[Task goal]
Look through the data below and extract, unchanged, the lines from the one that contains "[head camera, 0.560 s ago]" to the one that contains "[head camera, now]", both included.
[[ Records shown, beginning ]]
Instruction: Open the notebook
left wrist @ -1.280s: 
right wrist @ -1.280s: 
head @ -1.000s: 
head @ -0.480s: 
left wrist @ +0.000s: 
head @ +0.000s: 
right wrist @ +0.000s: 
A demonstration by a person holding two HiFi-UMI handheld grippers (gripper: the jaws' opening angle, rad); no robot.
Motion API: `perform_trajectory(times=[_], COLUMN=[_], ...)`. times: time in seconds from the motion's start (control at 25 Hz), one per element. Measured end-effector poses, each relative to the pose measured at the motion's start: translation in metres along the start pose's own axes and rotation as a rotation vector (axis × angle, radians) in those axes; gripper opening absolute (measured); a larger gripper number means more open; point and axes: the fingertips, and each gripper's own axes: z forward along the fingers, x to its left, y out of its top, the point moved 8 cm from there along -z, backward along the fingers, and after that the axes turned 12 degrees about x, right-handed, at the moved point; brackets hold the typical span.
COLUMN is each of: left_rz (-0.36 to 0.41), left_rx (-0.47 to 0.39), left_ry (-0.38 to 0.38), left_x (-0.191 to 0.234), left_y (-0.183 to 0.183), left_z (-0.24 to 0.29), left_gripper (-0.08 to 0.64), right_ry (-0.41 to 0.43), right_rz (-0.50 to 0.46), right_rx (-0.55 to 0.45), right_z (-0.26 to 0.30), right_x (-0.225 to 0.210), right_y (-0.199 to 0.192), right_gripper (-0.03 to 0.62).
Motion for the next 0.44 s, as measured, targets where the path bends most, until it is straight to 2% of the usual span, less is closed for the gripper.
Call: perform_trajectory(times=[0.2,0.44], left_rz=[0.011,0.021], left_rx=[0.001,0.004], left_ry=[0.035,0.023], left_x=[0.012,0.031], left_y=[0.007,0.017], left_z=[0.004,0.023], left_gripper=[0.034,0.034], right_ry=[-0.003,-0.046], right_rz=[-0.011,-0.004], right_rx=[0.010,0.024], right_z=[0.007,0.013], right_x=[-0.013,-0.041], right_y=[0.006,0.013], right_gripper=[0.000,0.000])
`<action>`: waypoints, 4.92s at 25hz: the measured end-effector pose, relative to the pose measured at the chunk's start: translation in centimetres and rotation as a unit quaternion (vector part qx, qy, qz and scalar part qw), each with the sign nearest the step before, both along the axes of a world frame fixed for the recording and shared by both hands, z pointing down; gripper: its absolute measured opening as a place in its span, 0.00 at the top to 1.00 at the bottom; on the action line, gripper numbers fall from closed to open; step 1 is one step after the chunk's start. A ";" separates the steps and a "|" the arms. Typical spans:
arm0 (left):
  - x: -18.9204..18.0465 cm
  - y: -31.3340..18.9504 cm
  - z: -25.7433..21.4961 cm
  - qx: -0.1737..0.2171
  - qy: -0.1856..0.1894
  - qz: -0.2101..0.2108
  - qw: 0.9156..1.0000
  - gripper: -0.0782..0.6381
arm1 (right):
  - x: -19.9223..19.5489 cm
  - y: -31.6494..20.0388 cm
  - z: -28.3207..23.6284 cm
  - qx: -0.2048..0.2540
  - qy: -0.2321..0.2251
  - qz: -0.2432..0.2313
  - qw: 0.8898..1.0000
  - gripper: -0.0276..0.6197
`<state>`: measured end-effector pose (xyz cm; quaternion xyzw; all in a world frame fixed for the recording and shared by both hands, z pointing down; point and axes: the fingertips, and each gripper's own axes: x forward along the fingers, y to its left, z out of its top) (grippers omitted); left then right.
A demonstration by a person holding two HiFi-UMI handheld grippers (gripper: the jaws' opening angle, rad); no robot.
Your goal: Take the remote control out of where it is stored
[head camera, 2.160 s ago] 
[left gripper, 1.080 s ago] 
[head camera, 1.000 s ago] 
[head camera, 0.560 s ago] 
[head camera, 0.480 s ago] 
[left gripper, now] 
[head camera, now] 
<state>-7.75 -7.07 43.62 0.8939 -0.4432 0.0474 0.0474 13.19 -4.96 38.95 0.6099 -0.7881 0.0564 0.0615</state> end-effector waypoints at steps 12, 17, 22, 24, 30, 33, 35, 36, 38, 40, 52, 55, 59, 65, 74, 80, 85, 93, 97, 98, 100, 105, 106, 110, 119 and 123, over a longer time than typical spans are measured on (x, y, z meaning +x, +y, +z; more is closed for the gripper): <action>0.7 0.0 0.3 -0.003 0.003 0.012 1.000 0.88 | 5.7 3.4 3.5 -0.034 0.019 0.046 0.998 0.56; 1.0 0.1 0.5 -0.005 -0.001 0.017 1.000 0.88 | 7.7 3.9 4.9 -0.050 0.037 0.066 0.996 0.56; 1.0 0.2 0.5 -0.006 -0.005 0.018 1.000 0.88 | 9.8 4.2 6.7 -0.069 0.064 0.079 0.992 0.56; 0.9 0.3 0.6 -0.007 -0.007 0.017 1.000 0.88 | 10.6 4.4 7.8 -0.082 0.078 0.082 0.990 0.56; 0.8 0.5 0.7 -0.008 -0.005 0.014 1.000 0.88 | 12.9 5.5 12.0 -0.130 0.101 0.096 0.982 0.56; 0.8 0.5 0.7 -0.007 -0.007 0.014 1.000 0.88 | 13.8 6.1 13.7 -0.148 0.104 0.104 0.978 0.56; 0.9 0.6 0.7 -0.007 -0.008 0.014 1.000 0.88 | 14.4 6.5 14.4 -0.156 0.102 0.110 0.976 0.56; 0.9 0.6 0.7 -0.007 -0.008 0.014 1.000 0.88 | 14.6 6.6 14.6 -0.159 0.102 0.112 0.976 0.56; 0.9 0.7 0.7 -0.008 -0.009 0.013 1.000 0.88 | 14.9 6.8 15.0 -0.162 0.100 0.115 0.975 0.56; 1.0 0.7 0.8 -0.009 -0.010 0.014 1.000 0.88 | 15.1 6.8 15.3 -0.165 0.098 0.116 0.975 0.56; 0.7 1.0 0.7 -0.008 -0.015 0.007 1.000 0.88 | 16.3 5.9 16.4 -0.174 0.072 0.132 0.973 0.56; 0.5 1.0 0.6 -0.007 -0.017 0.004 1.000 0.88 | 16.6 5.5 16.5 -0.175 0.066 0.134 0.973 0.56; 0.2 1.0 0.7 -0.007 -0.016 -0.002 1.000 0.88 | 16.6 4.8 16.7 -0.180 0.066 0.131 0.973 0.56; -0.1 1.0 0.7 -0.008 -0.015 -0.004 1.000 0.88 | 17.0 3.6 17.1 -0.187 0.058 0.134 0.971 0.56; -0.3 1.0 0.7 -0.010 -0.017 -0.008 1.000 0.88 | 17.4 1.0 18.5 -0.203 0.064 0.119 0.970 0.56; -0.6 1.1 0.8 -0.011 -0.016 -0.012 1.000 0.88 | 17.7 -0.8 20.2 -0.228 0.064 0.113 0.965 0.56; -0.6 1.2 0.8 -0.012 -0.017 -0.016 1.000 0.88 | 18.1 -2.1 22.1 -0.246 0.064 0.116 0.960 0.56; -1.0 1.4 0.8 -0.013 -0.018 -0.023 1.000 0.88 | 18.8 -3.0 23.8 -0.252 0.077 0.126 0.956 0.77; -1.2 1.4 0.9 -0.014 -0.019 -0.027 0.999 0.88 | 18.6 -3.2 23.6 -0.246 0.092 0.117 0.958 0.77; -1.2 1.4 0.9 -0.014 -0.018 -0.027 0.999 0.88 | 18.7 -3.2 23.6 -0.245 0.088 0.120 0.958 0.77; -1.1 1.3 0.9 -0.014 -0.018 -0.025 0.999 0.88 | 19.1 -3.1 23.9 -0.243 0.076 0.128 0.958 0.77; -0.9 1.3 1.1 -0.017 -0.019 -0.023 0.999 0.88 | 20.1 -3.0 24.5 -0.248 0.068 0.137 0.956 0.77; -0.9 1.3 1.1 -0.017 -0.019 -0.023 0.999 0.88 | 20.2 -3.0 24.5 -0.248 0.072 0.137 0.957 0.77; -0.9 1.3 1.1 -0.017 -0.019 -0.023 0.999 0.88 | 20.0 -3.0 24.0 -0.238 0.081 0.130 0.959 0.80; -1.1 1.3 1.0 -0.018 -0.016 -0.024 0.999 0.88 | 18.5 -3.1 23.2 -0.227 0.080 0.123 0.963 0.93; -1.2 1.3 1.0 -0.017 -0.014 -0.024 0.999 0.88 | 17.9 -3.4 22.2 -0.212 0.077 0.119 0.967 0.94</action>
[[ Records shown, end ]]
[Answer space]
[head camera, 0.560 s ago] 
[head camera, 0.480 s ago] 
[left gripper, now] 
[head camera, now] 

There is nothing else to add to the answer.